What is required >>
Look for "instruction" in every line of the listing. Copy the lines that have it.

Records provided >>
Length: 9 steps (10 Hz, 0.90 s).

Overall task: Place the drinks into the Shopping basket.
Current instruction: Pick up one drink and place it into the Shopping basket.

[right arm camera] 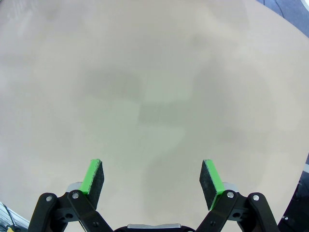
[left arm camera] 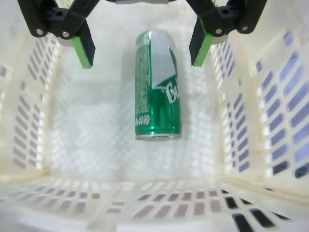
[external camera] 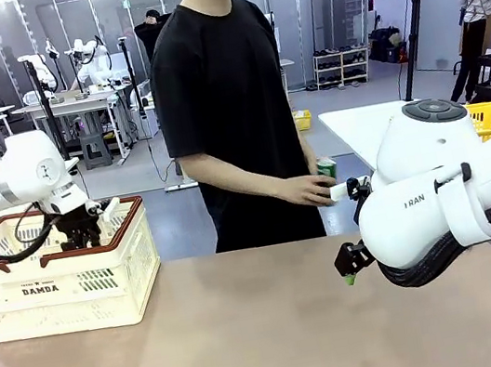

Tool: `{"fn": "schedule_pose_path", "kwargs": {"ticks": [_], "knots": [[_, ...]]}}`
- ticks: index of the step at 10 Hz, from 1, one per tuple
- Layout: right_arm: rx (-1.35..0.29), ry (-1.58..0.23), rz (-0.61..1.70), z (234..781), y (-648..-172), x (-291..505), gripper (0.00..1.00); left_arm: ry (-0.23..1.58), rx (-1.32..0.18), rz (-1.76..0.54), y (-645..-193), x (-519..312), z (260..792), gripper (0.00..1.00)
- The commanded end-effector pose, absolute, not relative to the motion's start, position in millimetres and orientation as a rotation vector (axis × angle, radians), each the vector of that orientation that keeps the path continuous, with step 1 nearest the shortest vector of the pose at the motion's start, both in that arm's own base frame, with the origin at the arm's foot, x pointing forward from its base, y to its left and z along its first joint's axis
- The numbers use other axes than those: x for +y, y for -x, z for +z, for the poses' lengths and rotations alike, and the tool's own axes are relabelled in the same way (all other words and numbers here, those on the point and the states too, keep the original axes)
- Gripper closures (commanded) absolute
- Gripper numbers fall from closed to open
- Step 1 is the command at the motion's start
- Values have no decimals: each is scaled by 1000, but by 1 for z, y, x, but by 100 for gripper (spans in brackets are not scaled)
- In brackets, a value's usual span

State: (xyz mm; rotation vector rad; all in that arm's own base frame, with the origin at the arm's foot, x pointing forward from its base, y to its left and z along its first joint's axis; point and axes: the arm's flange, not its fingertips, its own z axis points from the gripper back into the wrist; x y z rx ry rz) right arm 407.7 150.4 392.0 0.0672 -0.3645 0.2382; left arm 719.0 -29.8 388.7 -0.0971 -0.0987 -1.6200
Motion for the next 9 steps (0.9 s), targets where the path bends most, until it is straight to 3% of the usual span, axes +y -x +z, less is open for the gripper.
{"fn": "schedule_pose_path", "kwargs": {"ticks": [1,5,9], "knots": [[-365,-66,240,391,-408,150,0,75,-122,-1617,-688,-27,413,0],[-365,-66,240,391,-408,150,0,19,-137,-1712,-612,-50,498,0],[-365,-66,240,391,-408,150,0,42,-147,-1797,-514,-66,513,0]]}}
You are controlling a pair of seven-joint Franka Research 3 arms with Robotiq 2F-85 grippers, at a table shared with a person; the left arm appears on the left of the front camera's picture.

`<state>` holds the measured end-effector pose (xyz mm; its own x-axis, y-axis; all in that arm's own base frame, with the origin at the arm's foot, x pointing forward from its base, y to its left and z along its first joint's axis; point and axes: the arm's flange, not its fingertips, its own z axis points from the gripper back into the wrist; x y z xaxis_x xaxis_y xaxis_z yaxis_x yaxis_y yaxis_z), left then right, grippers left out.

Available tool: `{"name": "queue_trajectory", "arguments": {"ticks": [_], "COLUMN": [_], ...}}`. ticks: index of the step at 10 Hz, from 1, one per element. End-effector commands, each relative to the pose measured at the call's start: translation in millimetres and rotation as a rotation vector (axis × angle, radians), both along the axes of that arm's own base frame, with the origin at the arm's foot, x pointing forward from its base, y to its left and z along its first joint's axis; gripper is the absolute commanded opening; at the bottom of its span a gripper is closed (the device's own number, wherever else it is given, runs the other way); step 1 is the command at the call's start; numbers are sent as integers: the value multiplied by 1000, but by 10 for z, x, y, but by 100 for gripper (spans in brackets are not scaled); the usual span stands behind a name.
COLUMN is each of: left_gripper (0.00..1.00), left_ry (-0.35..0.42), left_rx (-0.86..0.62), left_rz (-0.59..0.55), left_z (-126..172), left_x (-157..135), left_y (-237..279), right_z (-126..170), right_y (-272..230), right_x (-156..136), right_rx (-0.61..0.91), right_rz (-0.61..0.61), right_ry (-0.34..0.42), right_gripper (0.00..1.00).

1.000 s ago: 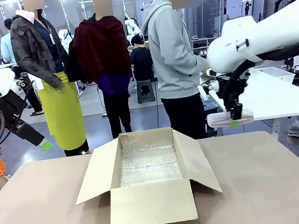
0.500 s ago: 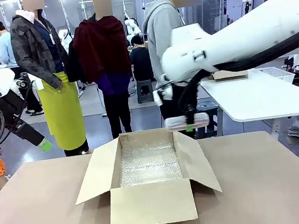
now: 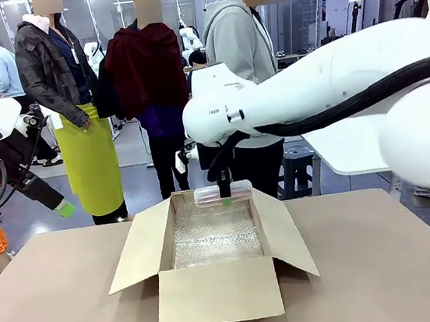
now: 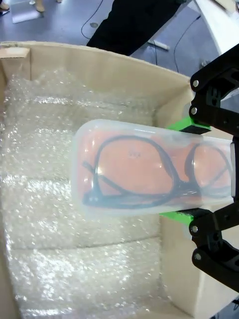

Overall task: Pack the glasses set securely to prepare it for shipping.
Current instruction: Place the Glasses case inside the Package Box.

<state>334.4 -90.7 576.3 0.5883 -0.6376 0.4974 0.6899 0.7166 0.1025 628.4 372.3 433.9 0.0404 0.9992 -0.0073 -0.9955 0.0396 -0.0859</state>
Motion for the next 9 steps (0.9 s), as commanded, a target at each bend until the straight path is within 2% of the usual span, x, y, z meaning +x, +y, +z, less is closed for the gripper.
{"name": "queue_trajectory", "arguments": {"ticks": [1,7,8,9], "left_gripper": [100,100,100,100], "left_ry": [-19,-19,-19,-19], "left_rx": [-14,-14,-14,-14], "left_rz": [-10,-10,-10,-10], "left_z": [-7,-7,-7,-7], "left_x": [9,9,9,9], "left_y": [11,11,11,11], "right_z": [-245,-823,-872,-909], "right_y": [242,285,284,286], "right_x": [298,423,403,377], "right_rx": [-15,6,1,-6], "right_rz": [-79,-38,-16,4], "right_ry": [1,6,18,22], "right_gripper": [26,26,66,78]}}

Written response >>
Current instruction: Pick up one drink and place it into the Shopping basket.
Current instruction: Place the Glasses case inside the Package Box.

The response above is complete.